The World Health Organization (1979) described nosocomial (hospital, intrahospital) infection as any clinically recognizable infectious disease that affects individuals as a result of their admission to the hospital or seeking medical help or hospital employees due to their work in this medical institution, regardless of the onset of the disease symptoms during or after a hospital stay.

Improvement on efficiency of prevention and treatment of nosocomial infections is one of the main aims of current medicine. The difficulties of nosocomial infection treatment are largely associated with antibiotic resistance of the main infectious agents. Antibiotic resistance of microorganisms that cause nosocomial infections worsens the results of treatment and increases the duration of hospitalization and significantly the cost of treatment, which poses a serious economic burden on the healthcare system. The presence of antibiotic-resistant strains of microorganisms in the patient’s biomaterials has been shown to increase the duration of hospitalization by at least 1.5 times and mortality by 5 times [1, 2]. In turn, the duration of hospitalization and hospital stay before and after surgery correlate significantly with the probability of nosocomial infection occurrence [3, 4]. Thus, in patients with a preoperative period of less than 2 days, nosocomial urinary tract infections develop 5 times less frequently than in patients with a longer preoperative bed-day period [5]. Approximately 90% of all nosocomial infections are of bacterial origin, and the remaining 10% are caused by viruses, fungal pathogens, and protozoa.

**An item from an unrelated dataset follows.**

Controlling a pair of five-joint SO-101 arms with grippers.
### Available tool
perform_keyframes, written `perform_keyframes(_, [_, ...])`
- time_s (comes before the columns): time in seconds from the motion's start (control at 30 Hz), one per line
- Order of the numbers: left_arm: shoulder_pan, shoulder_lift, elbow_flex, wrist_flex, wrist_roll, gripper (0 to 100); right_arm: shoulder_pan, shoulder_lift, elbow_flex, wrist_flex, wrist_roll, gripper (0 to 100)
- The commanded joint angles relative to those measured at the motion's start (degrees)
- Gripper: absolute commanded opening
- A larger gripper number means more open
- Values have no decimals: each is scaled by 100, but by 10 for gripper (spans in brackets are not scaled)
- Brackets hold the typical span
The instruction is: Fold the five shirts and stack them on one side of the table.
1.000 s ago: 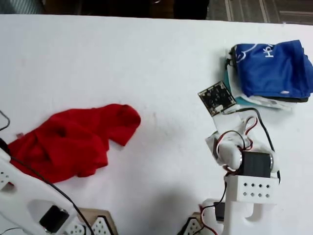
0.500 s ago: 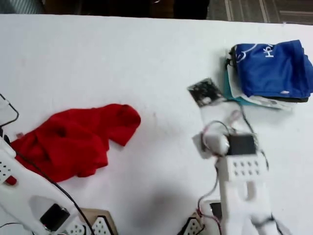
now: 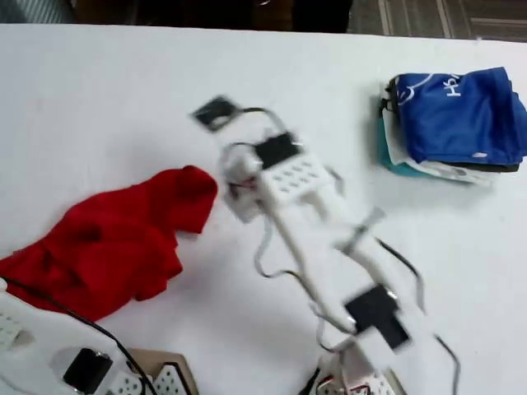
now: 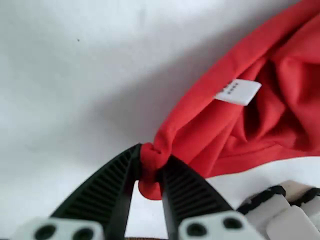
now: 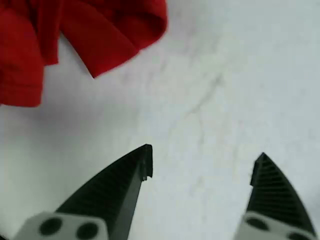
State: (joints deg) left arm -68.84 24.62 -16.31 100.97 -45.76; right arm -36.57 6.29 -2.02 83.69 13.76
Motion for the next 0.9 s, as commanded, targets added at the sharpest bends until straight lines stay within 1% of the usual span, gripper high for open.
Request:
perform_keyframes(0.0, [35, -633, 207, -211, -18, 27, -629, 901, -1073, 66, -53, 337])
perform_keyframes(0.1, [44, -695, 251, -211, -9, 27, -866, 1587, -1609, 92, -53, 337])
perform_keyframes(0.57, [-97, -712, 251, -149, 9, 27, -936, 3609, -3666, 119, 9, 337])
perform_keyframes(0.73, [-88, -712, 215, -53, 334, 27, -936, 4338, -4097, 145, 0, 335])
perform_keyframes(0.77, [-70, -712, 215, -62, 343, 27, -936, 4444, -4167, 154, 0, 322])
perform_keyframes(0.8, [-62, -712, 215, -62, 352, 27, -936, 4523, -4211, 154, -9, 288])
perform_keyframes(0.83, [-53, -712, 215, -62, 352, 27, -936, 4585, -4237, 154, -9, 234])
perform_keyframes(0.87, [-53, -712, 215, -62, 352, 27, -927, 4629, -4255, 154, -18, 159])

Antibiotic resistance and the associated decreased antibiotic therapy efficacy are recognized to be a problem worldwide [6]. To prevent antibiotic resistance and improve the efficiency of treatment of infectious complications in the 2011 Russian Federation, the program “Antimicrobial therapy control strategy” (ATCS) was adopted [7]. It includes a set of measures aimed at rational use of antimicrobial drugs, containment of antibiotic resistance, and control of nosocomial infections. In the implementation of the ATCS program, microbiological monitoring plays a crucial role, which is mainly aimed at justifying the use of etiotropic therapy for the treatment and prevention of infectious complications, the formation of a strategy and approach for the use of antimicrobial drugs in individual medical institutions, and the justification for the implementation of infection control measures [7].

Urinary tract infections account for at least 40% of all nosocomial infections [8, 9]. The implication of urinary infections is due not only to their high prevalence but also to the insufficient effectiveness of treatment and the frequent development of severe complications [10, 11].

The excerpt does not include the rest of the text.